“备车!”她甚至没有丝毫犹豫,声音因某种极致的情绪而微微发哑,“去钱塘!现在!”

        又是一路风驰电掣。这一次,她的沉默更加令人不安,像是一座积蓄着可怕能量的火山。

        抵达杭州时,已是深夜。但我们没有停留,根据地址,直接导航到了西湖边一个颇为幽静、透着书卷气的老小区。

        车停在一栋爬满常青藤的旧式居民楼下。

        她推开车门,甚至没有等我,径直走向那个单元门洞。
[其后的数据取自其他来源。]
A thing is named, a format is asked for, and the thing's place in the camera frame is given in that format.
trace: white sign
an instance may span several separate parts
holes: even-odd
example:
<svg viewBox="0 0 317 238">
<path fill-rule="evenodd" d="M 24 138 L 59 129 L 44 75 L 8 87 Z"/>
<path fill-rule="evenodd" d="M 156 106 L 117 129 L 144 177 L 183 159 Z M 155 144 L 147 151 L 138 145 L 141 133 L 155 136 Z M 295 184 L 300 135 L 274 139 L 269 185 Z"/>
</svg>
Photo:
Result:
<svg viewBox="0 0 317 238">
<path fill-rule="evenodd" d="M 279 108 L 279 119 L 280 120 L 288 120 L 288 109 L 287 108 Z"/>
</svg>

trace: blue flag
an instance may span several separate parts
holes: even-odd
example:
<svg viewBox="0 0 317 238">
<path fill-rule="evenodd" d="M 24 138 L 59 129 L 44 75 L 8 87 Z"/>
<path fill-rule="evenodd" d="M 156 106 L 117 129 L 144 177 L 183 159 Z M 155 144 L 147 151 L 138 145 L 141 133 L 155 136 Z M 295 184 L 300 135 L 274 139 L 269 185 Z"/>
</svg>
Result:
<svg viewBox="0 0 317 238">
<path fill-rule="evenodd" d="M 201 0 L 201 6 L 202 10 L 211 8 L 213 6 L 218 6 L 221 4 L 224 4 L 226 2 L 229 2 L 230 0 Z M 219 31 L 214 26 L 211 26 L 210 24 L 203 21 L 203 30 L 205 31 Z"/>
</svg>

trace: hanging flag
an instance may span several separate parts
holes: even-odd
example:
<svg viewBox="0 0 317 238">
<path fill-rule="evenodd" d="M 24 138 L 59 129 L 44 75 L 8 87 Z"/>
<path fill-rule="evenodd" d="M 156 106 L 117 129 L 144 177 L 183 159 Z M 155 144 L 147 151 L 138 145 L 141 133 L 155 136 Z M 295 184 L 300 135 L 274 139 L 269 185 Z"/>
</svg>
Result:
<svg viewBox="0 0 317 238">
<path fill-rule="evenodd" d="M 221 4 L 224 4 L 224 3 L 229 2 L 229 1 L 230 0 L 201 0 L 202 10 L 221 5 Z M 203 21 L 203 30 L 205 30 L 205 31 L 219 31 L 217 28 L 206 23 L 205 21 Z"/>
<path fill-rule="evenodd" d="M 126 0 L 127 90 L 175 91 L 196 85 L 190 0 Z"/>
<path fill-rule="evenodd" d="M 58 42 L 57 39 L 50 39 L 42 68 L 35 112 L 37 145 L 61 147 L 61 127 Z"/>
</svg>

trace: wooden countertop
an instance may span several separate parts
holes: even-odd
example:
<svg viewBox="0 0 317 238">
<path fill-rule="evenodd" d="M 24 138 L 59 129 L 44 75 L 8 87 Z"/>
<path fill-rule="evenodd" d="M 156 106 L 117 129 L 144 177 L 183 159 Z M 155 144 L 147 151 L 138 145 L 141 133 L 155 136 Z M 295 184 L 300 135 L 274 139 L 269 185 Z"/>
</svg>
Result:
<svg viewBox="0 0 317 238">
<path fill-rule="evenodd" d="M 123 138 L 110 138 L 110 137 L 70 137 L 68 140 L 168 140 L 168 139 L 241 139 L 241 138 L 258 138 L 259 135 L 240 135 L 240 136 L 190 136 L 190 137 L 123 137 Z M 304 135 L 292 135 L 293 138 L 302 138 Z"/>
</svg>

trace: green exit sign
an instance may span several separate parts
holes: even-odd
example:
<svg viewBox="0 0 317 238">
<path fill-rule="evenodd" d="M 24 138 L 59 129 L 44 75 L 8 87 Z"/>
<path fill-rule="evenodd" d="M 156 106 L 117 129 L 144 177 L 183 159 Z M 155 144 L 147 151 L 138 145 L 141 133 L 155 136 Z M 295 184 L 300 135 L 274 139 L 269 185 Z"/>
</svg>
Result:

夜风吹起她的长发和衣角,赤足踩在冰凉的水泥地上,每一步都带着一种决绝的、仿佛要踏碎三百年时光阻隔的气势。

        上楼,站在那扇贴着福字、透着温馨灯光的防盗门前。

        她深吸一口气,然后,抬手,不是按门铃,而是直接用一种特殊的节奏和力度,叩响了门板!

        那叩门声,沉重,古老,带着一种不容置疑的威严,仿佛不是现代人在敲门,而是某个来自深宫禁苑的使者,在传递御旨。

        门内传来脚步声,一个戴着老花镜、气质儒雅清矍的老人疑惑地打开了门:“谁啊?这么晚了……”

        然后,他的话卡在了喉咙里。